Your property is considered unoccupied if it’s been left vacant for 30 or more consecutive days. This applies to all empty properties, regardless of whether they've been left unoccupied due to impending sale or let, renovations, or probate.

Do I Pay Rates on an Empty Property?

You won’t pay any rates on empty properties for the first 3 months for residential properties (6 months if you’re selling a house during probate) or 6 months for industrial properties. Once the rate-free period ends, you will usually have to pay full business rates on your property.

Note that in Northern Ireland, standard property rates apply to all domestic properties with a rateable capital value of £20,000 or more (whether occupied or not). If the property’s capital value is assessed to be £150,000 or less, the landlord is responsible for paying the rates. If the property’s capital value is assessed to be more than £150,000, the tenant is responsible for paying the rates.


You may be exempt from paying business rates on your empty property if:

Unoccupied property rates, Towergate Insurance
  • Your property is registered for public religious use.

  • Your building or lands are used for agriculture, including fish farms.

  • Your property is used for training or the welfare of the disabled.

  • Your property has a rateable value less than £2,600.

  • You are prohibited by law from occupying the property.

  • You have been declared bankrupt.

  • Your unoccupied house is a new build built before 31 October 2016. New houses built before that date are exempt from property rates for up to 18 months up to state aid limits.

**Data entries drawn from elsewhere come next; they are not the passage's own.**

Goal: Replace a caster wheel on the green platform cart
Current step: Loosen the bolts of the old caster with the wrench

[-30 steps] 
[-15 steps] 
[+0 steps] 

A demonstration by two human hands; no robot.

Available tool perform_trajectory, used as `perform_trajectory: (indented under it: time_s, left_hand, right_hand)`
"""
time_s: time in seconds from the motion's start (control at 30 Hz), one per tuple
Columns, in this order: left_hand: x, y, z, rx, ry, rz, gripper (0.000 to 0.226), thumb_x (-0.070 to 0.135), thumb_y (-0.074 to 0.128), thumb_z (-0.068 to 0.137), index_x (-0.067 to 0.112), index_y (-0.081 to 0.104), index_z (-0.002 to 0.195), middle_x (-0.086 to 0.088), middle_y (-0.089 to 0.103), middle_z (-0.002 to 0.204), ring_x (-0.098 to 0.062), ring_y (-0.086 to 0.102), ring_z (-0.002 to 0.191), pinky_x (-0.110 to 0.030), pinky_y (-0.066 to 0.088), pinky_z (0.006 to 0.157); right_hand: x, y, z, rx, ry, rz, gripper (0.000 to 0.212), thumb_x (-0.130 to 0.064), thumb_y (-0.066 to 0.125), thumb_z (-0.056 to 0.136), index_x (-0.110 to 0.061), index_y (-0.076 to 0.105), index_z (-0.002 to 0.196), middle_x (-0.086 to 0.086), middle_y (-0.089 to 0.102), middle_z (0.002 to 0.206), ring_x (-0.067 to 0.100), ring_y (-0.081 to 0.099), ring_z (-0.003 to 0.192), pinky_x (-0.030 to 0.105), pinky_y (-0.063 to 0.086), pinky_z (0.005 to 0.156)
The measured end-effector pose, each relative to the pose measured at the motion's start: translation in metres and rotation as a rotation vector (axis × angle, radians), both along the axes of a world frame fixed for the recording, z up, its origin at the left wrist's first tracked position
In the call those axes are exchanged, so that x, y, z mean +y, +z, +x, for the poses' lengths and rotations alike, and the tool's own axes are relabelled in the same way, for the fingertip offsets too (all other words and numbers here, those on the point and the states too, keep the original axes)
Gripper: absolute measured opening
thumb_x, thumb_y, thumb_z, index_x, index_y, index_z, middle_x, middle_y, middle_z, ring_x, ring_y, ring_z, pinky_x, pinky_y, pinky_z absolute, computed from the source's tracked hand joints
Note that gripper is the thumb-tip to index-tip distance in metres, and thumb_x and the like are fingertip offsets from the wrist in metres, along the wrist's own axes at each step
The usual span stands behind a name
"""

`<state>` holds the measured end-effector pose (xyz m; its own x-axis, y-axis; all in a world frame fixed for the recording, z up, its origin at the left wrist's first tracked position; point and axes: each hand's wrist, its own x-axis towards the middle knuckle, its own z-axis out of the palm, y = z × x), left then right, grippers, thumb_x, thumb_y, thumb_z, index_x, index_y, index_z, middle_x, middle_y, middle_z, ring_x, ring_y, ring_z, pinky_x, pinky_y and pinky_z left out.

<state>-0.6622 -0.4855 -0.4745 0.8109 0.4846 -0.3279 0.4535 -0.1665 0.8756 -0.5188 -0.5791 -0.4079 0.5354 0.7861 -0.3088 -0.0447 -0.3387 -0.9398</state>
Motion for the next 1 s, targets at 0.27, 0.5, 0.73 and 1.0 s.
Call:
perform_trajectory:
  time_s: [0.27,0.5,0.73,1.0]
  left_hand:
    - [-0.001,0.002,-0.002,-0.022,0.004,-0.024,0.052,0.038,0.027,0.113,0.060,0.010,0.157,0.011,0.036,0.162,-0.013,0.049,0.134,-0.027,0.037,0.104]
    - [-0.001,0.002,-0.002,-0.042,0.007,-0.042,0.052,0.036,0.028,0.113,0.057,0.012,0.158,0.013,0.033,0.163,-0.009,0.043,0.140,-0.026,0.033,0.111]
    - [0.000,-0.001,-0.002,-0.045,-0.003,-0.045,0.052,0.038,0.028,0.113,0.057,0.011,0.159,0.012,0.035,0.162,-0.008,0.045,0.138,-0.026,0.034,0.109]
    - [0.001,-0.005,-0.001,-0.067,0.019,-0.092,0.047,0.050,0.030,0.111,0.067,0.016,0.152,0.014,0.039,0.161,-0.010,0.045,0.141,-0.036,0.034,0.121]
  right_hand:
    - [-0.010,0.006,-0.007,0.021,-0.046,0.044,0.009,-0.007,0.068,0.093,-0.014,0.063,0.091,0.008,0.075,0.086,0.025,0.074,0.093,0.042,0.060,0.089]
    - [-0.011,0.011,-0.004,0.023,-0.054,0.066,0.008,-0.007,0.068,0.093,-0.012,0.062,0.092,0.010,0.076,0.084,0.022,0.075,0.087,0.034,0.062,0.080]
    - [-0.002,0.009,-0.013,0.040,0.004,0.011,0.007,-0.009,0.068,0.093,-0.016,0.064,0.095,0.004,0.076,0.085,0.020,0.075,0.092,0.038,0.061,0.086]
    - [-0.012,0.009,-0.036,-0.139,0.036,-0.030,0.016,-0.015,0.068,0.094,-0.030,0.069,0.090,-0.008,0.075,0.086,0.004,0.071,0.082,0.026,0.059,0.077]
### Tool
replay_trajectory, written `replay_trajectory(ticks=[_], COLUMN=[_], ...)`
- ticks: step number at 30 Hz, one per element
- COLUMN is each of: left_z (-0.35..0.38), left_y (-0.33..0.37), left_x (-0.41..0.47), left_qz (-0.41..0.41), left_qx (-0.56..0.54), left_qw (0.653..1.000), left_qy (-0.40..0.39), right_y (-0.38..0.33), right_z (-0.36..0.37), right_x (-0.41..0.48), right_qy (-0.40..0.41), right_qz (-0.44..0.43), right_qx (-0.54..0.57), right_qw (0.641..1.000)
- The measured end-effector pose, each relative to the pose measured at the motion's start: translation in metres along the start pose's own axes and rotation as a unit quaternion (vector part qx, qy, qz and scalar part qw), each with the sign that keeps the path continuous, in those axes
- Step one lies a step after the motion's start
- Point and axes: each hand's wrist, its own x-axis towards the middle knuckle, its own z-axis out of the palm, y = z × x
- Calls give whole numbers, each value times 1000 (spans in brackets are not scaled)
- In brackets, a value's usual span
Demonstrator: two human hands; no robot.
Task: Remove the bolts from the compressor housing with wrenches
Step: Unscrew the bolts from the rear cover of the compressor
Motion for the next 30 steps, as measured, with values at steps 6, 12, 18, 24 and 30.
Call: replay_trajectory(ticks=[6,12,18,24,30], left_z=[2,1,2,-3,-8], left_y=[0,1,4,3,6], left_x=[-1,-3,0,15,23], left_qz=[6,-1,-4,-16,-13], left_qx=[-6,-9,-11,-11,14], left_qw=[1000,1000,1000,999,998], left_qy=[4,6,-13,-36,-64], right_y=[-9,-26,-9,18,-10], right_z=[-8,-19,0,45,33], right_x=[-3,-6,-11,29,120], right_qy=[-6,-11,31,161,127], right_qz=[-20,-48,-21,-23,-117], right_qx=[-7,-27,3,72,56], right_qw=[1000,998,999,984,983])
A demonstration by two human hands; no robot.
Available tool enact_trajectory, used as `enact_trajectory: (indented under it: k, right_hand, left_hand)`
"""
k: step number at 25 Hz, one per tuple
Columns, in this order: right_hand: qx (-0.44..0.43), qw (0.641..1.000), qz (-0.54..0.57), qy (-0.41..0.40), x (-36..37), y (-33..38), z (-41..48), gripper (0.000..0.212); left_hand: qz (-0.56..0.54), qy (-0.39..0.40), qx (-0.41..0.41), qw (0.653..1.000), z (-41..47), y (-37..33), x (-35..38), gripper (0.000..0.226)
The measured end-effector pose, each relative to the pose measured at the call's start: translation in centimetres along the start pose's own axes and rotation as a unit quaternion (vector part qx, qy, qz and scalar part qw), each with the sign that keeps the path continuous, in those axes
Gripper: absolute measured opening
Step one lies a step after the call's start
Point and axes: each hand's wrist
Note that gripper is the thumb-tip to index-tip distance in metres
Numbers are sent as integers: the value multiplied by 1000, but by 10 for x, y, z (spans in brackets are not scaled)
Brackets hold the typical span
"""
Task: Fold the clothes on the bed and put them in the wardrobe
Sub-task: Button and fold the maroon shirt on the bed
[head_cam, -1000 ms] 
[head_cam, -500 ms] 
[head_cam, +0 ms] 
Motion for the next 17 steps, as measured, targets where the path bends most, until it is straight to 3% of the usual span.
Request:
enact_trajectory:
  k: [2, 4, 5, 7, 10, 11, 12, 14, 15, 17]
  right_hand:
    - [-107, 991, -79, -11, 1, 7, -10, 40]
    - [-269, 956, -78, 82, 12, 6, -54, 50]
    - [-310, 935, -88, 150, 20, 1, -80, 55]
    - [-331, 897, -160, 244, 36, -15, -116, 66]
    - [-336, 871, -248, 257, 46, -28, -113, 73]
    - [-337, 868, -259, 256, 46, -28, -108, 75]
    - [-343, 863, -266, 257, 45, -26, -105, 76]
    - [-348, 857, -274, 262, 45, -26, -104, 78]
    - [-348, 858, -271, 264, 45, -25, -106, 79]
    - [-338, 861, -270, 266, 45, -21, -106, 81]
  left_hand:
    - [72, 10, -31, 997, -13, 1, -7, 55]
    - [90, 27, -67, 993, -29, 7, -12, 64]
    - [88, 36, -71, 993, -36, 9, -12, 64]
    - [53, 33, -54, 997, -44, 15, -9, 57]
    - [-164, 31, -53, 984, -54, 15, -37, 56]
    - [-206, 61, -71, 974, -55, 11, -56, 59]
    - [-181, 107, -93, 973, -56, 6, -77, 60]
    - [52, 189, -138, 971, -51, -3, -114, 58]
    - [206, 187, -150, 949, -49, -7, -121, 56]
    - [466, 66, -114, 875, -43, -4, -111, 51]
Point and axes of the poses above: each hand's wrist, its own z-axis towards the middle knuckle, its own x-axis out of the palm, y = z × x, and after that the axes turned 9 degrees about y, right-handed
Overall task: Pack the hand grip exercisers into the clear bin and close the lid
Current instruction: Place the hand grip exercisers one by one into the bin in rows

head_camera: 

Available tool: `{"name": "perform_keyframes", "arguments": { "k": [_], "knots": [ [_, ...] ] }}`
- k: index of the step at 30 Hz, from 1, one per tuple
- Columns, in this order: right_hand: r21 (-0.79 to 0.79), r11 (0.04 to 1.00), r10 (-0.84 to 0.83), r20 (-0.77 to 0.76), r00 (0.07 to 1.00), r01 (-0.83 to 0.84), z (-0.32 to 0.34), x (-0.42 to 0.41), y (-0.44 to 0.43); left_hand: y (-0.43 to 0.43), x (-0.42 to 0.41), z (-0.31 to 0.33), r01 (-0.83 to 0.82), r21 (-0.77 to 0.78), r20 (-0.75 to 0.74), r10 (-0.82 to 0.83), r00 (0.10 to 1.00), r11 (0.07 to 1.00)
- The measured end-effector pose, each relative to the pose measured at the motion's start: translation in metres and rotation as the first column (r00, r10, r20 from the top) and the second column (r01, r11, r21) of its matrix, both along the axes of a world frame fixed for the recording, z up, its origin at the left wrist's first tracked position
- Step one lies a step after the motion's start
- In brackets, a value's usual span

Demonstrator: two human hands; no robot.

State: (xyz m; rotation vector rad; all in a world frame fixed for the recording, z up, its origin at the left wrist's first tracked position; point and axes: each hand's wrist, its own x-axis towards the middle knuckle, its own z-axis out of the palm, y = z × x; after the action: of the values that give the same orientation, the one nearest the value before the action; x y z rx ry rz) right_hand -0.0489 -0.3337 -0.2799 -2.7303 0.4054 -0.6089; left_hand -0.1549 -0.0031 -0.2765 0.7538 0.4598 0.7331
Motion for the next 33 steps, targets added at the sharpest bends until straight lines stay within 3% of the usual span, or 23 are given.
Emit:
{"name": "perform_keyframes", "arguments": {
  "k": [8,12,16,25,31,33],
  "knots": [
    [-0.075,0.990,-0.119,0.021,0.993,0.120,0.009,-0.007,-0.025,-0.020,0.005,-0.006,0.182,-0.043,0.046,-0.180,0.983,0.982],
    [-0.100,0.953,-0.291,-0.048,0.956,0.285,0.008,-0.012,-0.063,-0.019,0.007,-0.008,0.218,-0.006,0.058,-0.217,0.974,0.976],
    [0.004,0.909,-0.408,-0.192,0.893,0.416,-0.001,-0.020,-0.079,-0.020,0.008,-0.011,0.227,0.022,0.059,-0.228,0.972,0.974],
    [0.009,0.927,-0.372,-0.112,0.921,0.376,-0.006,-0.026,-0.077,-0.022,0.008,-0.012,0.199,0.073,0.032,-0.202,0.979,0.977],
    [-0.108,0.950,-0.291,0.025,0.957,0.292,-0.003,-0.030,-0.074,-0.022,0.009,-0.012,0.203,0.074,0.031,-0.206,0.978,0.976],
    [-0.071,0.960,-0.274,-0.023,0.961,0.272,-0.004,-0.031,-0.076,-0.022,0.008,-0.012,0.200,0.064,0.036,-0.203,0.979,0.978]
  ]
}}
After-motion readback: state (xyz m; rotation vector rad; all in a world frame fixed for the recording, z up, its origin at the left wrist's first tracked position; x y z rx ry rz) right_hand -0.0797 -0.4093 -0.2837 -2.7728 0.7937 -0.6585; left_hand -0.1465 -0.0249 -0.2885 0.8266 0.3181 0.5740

All exemptions are subject to strict legal requirements. You should appeal to the VOA if you think your empty property might apply.

Your Local Council

If your property becomes vacant, you should inform your local council. While you usually have to pay Council Tax on empty properties, you council may decide to give you a discount. However, the council can charge up to 50% extra Council Tax if your home has been unoccupied for two years or more.

Home Insurance on Empty Properties

Often times, standard home insurance doesn't cover your empty property due to increased risk. To remedy this, Towergate’s developed a number of flexible Unoccupied Home Insurance options to keep your vacant property safe.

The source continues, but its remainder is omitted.